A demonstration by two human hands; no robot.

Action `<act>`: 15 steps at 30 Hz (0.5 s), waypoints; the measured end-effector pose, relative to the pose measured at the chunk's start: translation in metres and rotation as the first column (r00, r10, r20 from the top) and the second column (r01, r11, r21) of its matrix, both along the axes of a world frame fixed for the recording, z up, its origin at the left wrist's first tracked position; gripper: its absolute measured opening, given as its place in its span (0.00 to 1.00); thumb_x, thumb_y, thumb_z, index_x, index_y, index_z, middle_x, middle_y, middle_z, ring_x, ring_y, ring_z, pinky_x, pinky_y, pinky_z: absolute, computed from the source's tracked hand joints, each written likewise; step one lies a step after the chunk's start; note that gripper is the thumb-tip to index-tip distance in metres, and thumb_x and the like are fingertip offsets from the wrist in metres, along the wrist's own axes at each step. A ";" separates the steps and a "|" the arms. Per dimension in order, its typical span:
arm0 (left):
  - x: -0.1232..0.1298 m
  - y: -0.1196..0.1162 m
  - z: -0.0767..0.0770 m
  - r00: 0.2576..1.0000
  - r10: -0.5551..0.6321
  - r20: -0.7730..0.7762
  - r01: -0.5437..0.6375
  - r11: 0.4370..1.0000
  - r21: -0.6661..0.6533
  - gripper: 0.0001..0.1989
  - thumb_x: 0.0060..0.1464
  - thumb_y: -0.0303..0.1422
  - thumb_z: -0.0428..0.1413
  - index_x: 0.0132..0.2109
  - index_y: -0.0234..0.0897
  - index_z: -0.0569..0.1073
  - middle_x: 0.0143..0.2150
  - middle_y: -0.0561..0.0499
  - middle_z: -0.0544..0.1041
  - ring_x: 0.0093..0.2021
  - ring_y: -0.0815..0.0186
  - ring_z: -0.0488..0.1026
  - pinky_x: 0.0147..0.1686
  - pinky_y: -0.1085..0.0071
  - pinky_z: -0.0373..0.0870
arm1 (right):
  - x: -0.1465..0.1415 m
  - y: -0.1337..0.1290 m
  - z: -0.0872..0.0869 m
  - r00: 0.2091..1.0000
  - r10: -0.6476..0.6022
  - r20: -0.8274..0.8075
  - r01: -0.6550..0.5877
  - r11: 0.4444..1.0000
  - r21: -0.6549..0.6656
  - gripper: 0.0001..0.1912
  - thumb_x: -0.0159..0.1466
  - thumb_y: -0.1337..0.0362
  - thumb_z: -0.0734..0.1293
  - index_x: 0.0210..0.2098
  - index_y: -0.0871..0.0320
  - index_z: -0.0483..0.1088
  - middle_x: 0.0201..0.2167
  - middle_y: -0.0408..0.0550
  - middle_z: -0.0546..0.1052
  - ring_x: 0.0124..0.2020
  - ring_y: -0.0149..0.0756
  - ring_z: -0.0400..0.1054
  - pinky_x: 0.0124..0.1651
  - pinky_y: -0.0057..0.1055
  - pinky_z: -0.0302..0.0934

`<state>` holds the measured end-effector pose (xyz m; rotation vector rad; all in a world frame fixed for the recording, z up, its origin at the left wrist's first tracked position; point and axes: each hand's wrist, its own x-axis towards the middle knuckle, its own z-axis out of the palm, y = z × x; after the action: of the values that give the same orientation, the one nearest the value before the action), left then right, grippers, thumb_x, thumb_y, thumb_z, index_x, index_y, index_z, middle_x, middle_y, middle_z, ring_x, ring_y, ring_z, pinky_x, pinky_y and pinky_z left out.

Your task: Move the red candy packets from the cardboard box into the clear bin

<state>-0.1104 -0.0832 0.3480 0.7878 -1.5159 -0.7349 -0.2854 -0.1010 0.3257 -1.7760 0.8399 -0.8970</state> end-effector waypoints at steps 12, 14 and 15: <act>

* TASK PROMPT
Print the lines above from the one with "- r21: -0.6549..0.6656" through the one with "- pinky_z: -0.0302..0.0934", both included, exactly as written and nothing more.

* RESULT OF THE EXERCISE
  - r21: -0.6549..0.6656
  - gripper: 0.0001..0.1912
  - thumb_x: -0.0159..0.1466
  - thumb_y: -0.1337..0.0362
  - thumb_z: -0.0734..0.1293
  - index_x: 0.0210..0.2098
  - index_y: -0.0871..0.0320
  - index_z: -0.0483..0.1088
  - middle_x: 0.0201..0.2167
  - middle_y: -0.0408..0.0550
  - middle_z: -0.0546..0.1052
  - ring_x: 0.0124..0.2020
  - ring_y: -0.0149..0.0756
  - ring_z: -0.0400..0.1054
  - pinky_x: 0.0124..0.1651
  - pinky_y: -0.0057..0.1055
  - pinky_z: -0.0302..0.0934

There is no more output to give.